Question is: Bitlocker with or without TPM? If TPM, with or without PIN?
Without a TPM, the solution is very simple. Take any setup dvd, boot it, press shift F10, on the command prompt, mount the bitlocked c: drive using manage-bde, exchange utilman.exe against a copy of cmd.exe... I hope you know the rest of the story (or I will explain further). But if you have a TPM in use and you don't have the recovery password, only the TPM PIN, you have no chance.
So it depends. How is your Bitlocker setup?
Webcc
ASKER
How can I determine if it is TPM or not?
McKnife
Well, how do you start the machine? Do you just turn it on, hands free, until the windows logon prompt appears?
->That's a TPM being used transparently
...or do you need to enter a PIN?
->That's a TPM+PIN combination
...or do you insert a USB stick to boot it?
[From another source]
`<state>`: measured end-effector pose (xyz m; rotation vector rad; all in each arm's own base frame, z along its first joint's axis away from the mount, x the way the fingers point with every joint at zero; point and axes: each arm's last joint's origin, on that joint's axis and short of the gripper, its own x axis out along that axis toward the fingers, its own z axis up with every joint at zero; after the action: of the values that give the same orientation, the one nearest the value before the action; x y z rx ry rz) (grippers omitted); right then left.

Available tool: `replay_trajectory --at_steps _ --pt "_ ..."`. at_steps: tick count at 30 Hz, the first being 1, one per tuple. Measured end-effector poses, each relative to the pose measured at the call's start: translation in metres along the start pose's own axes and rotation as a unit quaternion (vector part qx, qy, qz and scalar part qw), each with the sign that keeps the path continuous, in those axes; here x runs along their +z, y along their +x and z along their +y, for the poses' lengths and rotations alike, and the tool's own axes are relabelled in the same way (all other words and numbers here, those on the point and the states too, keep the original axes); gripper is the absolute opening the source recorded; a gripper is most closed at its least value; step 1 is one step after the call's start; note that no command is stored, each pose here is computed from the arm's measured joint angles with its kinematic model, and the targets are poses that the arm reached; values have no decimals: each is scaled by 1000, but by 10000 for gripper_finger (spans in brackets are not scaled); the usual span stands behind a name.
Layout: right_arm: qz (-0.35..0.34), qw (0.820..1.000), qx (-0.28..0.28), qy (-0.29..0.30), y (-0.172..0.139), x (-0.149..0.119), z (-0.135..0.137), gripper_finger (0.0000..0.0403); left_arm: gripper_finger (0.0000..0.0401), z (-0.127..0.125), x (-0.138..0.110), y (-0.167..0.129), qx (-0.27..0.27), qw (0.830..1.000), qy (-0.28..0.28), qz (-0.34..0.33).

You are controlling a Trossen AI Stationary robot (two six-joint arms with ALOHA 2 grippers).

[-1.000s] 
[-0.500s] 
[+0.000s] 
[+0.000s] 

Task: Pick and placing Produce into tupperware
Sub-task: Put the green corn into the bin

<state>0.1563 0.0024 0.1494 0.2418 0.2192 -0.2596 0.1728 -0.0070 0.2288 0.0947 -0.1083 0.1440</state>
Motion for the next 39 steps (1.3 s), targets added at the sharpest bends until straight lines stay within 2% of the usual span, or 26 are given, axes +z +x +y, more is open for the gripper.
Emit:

That's bad, you have a TPM "as adversary". It works like this: the TPM provides the cryptographic key automatically...but only if certain conditions are met (BIOS is not being tampered with, the mainboard is still the same, no boot media like DVDs are being used to start the machine and so on). If those are not met, the recovery key is required to mount the drive. Yes, you can only mount (and write to) it, when you have that key - I bet you don't. But there might be a chance that it got saved to a file, printed out or even saved to active directory. So please find that out. If you have it, all is good. if you don't, it will become specialists' work.